Luke and I also have a serious love for old analog synths. The machines we used to create this album have influenced us almost as much as the artists who used them when they were cutting edge. We had the supreme pleasure of getting a very old and battered Korg MS-10 on loan from the conservatory at Oberlin. It’s definitely the most dynamic and unpredictable of the synths we used on the record. It can sound like an abstract version of anything—a roaring tidal wave, a mewing kitten, a distorted guitar, or phatty bassline. Using the MS-10 definitely allowed us to push the boundaries of our synth programming and access a greater degree of weirdness in our tunes.
By now you can probably tell that we’re both really into machines. Which brings me to the next reason this album is really nerdy: Luke and I needed a common theme to inspire us in our songwriting. Luke is a really brilliant programmer and I’m into sci-fi and cyberpunk video games, so it was only natural that we write songs about the technological singularity (duh). Each song in this album represents a different vignette in the lived experience or imaginary world of the singularity. I’ll give an example: the tune “Disentanglement” on first listen is a simple pop song, but its actually about quantum encryption. “(lambda <3)” sounds like a love song, but its really about open source software and the urgency of keeping information free.

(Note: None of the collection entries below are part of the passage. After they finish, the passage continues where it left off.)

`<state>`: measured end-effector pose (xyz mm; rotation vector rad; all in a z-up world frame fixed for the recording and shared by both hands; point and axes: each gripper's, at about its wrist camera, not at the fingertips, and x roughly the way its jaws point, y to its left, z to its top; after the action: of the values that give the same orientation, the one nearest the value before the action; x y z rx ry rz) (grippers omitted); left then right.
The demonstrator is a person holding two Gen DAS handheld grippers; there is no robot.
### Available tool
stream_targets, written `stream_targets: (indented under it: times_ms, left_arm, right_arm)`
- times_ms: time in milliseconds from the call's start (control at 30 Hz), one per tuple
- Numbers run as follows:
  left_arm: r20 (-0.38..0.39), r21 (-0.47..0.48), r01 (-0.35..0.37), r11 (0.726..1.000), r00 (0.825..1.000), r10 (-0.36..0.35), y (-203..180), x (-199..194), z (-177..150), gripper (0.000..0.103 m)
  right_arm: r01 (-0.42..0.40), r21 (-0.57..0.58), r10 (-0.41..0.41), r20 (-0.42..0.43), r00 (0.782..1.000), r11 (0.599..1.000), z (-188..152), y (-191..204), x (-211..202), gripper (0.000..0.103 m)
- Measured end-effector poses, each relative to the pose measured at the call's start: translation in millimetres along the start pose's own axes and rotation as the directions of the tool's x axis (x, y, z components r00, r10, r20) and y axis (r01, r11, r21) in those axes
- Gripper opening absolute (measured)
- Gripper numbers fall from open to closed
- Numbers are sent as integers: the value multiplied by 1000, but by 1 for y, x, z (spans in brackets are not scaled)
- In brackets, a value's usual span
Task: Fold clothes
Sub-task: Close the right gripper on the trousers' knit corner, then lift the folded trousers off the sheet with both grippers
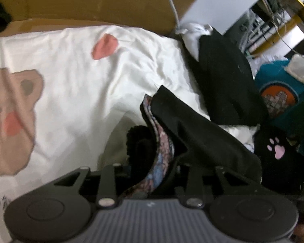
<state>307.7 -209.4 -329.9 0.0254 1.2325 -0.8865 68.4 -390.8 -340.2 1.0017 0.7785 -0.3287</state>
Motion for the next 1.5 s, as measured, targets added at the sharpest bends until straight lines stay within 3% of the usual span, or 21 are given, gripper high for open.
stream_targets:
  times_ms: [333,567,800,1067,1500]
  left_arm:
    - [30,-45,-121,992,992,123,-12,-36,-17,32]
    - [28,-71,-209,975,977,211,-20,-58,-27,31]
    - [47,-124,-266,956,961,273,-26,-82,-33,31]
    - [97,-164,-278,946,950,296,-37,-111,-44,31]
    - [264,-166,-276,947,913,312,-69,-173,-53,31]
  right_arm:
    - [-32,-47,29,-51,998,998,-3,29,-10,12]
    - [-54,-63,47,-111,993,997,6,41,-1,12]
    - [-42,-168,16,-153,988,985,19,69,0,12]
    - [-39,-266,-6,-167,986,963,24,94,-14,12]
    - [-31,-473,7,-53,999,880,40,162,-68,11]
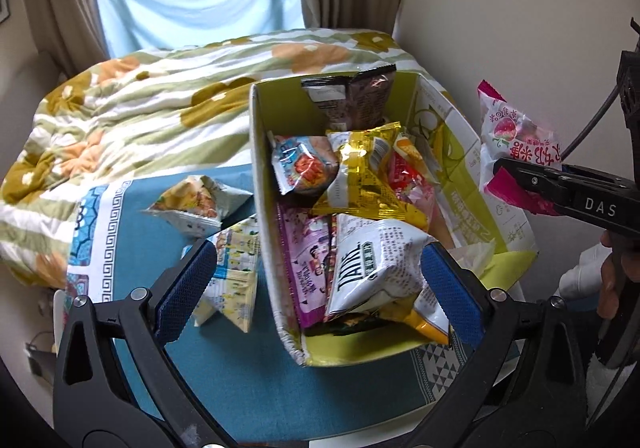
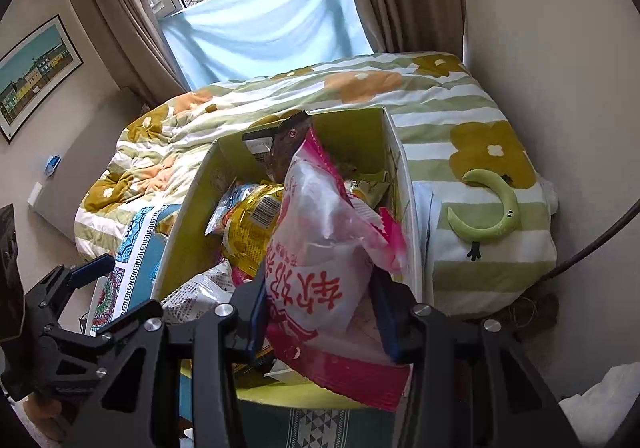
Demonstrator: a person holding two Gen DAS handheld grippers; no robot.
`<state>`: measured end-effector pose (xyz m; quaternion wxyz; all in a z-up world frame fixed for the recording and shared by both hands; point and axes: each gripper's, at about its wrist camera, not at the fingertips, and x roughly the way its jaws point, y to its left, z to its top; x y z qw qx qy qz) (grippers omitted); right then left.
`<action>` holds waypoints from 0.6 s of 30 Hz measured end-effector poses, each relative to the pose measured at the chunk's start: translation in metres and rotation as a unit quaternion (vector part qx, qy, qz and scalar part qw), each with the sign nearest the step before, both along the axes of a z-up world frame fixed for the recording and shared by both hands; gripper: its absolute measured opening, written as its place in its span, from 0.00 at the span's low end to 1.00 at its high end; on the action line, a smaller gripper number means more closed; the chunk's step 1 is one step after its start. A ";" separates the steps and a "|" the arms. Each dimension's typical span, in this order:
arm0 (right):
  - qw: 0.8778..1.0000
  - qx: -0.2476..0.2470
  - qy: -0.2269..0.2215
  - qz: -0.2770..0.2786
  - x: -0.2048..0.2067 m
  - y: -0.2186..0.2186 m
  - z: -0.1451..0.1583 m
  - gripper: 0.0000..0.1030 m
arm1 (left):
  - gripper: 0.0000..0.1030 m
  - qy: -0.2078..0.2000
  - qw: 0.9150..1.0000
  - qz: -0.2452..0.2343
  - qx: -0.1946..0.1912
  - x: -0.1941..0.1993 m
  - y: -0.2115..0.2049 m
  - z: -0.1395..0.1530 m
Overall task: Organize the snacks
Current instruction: 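Carry the TATRL and pink bags into the yellow box and open both tools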
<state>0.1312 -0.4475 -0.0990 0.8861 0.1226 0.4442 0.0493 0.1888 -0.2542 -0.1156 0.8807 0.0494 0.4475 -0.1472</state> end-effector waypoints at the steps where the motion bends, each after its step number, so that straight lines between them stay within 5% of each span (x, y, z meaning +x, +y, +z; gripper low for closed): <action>1: 1.000 0.000 0.005 0.004 0.004 0.001 -0.002 0.41 | 0.98 0.003 1.000 0.006 0.001 0.000 0.005 0.000; 11: 0.998 0.011 0.062 0.025 0.027 0.008 -0.032 0.44 | 0.98 0.031 0.998 0.046 0.012 -0.001 0.040 -0.010; 12: 0.998 0.007 0.061 0.027 0.027 0.009 -0.034 0.51 | 0.98 0.033 0.998 0.047 0.015 -0.003 0.042 -0.013; 15: 0.999 0.011 0.039 0.030 0.018 0.010 -0.035 0.99 | 0.98 0.039 0.998 0.051 0.016 -0.007 0.047 -0.019; 18: 0.999 0.018 0.020 0.024 0.009 0.008 -0.031 1.00 | 0.98 0.043 0.997 0.055 0.013 -0.014 0.052 -0.023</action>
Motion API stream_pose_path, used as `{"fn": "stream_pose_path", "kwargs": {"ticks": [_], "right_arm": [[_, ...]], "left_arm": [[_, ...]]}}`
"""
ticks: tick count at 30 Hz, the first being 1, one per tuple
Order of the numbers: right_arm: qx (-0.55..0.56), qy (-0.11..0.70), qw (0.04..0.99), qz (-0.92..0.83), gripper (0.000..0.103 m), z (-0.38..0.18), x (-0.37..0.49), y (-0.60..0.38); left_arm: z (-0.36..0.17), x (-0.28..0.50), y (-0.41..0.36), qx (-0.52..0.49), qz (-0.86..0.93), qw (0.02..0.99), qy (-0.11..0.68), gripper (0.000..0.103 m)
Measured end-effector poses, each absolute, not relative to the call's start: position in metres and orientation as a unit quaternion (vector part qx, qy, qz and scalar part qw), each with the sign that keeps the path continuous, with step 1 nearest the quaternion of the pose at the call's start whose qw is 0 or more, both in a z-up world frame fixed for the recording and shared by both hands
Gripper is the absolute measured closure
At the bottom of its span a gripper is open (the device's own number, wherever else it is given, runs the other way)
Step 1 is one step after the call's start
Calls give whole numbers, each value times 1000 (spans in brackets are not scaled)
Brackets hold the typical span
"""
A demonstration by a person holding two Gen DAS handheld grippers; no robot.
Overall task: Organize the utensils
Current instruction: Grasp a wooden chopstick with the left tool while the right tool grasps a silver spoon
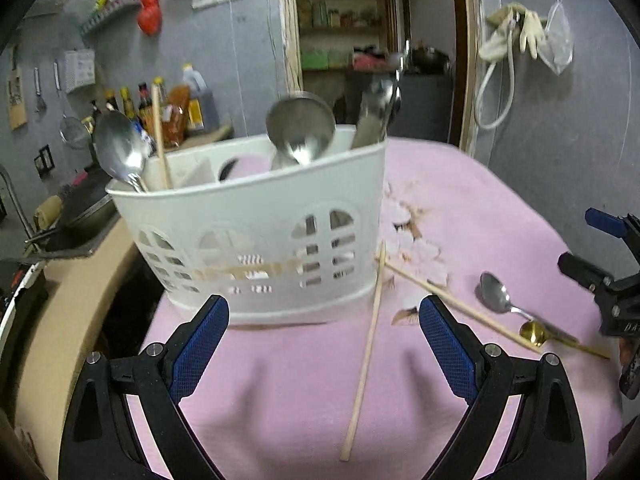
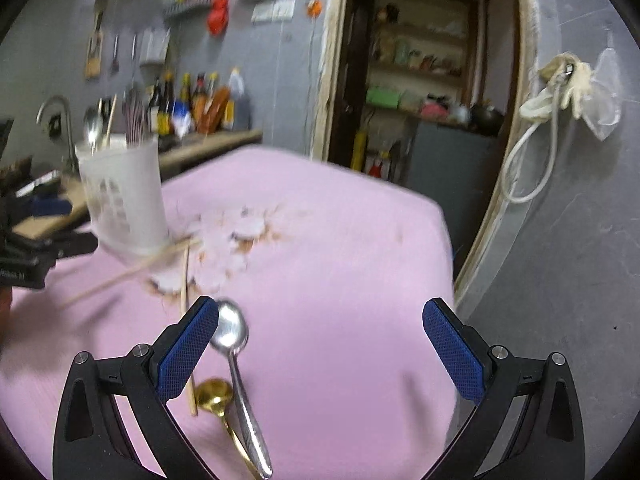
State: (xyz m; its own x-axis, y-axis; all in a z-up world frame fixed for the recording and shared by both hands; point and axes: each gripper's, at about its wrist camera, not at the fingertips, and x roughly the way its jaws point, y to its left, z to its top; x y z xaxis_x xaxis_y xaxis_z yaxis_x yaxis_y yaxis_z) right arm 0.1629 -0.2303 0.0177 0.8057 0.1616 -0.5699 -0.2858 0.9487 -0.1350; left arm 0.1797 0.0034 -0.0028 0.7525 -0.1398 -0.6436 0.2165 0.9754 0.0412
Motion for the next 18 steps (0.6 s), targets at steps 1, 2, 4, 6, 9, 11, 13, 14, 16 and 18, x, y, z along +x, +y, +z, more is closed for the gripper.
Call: {"fn": "stream_pose_path", "kwargs": {"ticks": [1, 2, 4, 6, 9, 11, 13, 14, 16, 18], "right_arm": [[-113, 300, 939, 123, 0, 13, 165, -228], [-118, 312, 933, 131, 0, 8, 168, -225], [-129, 333, 923, 145, 1, 1, 173, -219], [-138, 349, 913, 160, 5, -4, 176, -213], [-154, 378, 893, 188, 15, -14, 183, -203], [-163, 391, 884, 196, 21, -19, 185, -198], [-170, 403, 876, 202, 24, -24, 187, -195], [-172, 408, 873, 205, 25, -26, 189, -193], [-175, 409, 871, 207, 26, -25, 191, -191], [-178, 410, 870, 209, 35, -25, 194, -187]], "left_arm": [[-6, 183, 1, 60, -97, 930, 349, 10], [-8, 185, 0, 62, -100, 927, 356, 10], [-11, 189, -3, 65, -104, 922, 368, 14], [-15, 195, -6, 66, -114, 914, 384, 24], [-21, 205, -9, 66, -123, 902, 409, 41], [-28, 213, -13, 63, -133, 891, 429, 55], [-31, 218, -14, 60, -140, 884, 441, 61], [-34, 220, -15, 60, -143, 882, 446, 65], [-35, 223, -18, 60, -149, 877, 452, 71], [-35, 226, -22, 64, -155, 874, 456, 76]]}}
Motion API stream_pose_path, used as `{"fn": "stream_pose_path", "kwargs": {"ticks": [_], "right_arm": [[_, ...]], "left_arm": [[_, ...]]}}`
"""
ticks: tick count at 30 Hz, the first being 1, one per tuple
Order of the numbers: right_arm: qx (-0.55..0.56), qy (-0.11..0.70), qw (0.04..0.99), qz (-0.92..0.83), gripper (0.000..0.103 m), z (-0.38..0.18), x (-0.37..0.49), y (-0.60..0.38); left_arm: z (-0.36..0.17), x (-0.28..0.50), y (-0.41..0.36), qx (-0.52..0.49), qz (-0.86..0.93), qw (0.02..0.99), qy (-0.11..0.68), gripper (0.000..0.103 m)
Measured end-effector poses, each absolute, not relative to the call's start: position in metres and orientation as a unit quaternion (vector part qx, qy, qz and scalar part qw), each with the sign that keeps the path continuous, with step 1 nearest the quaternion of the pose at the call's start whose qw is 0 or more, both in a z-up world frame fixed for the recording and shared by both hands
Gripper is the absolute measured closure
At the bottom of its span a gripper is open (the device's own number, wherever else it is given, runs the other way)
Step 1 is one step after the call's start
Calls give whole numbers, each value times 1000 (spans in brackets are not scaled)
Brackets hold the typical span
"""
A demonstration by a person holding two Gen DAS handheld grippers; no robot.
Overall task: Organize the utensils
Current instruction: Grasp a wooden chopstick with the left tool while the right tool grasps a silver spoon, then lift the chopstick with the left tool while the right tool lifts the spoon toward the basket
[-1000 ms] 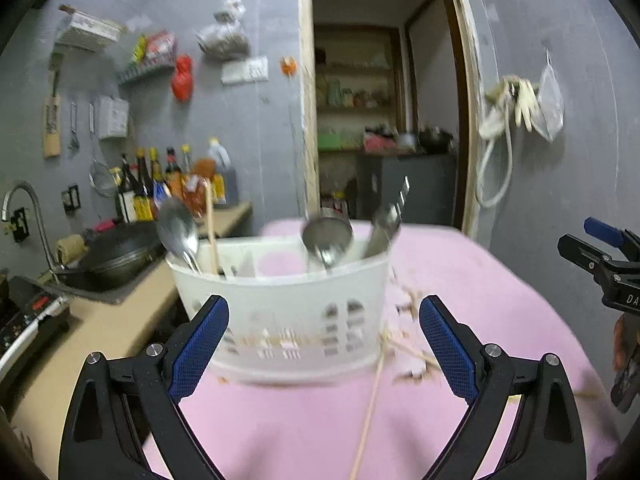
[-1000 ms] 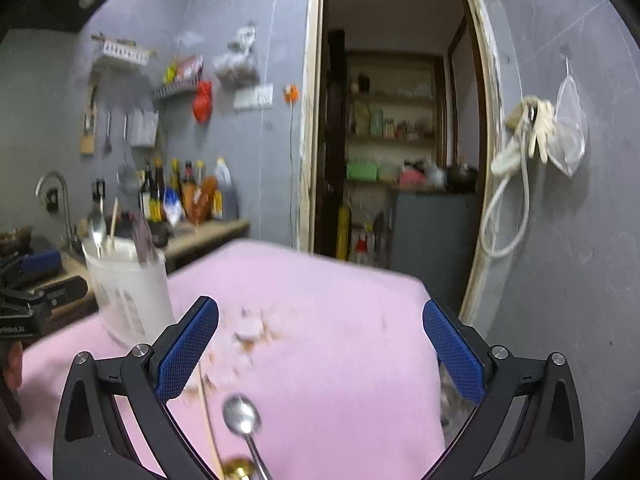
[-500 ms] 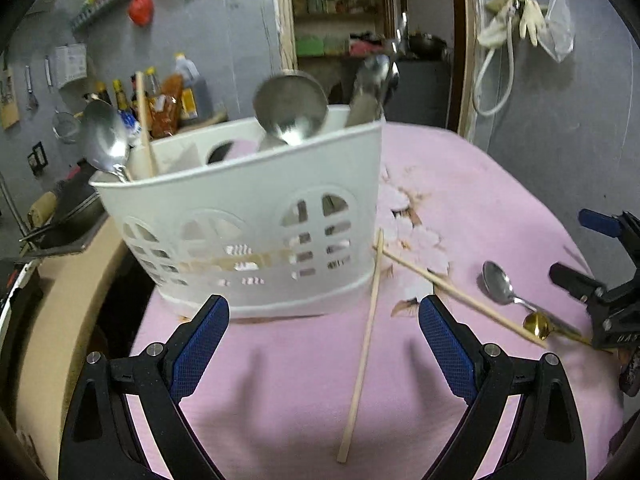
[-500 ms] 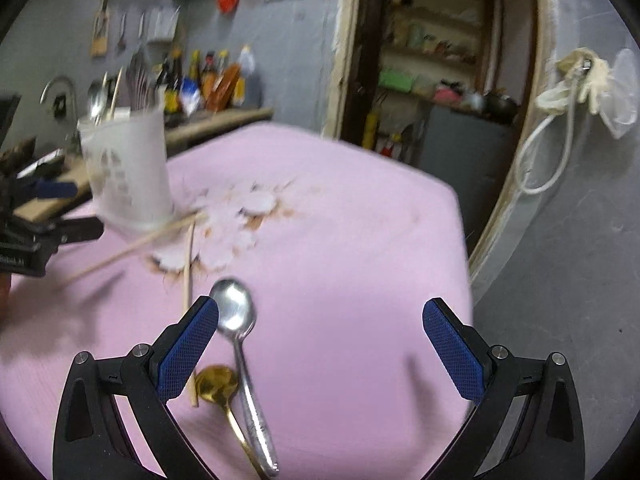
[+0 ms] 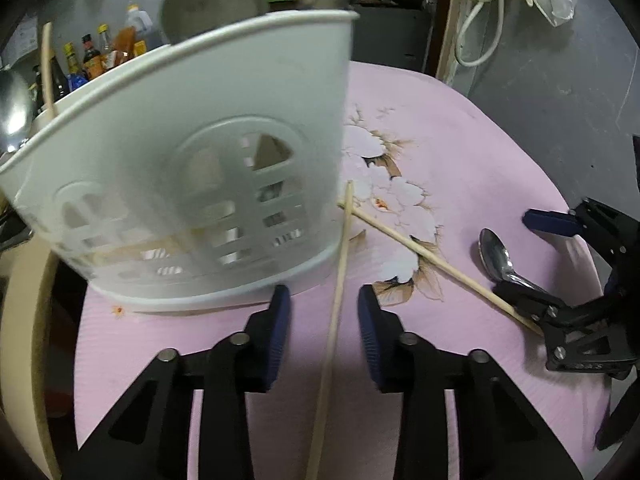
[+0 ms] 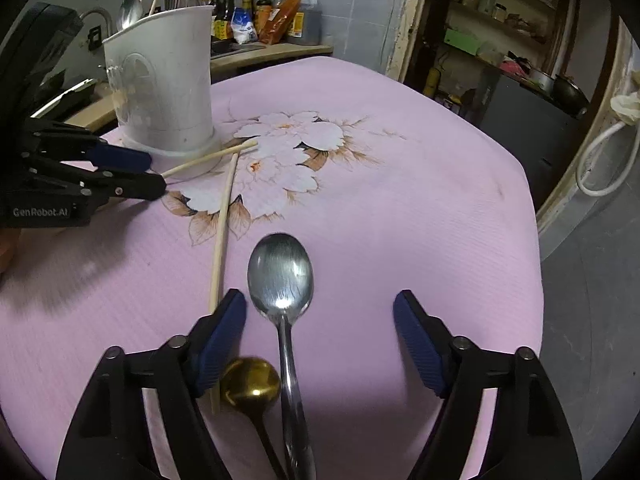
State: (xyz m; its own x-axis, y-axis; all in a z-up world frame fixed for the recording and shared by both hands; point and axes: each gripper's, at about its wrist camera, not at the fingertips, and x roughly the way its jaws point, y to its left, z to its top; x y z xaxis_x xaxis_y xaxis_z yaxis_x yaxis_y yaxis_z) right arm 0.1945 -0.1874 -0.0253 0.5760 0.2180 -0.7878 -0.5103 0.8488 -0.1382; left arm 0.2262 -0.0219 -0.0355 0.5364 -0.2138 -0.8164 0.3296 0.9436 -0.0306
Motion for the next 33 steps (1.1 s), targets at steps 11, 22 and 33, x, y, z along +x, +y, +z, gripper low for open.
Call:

Ultimately, this album was about taking risks and challenging ourselves. It was about doing whatever the fuck we wanted to and not caring who thought it was dorky or dated. It was about making a diverse and immersive album mixed and mastered at a semi-pro level. It was about loving our friends and trying to find a deeper connection with them through dance and movement. Most of all though, it was about exploring a world of increasingly powerful information technology and confronting the fact that it can be used equally for the purposes of hatred or love. Whatever is in store for our feeble human frames in the future, Luke and I will be there to stand with those who believe that all minds and (cybernetic?) bodies should be free
This post is dedicated to all those cyberpunks who fight against injustice and corruption every day of their lives.
Wax Monsters is available as a free download as well as on limited cassette through Buddha Tapes.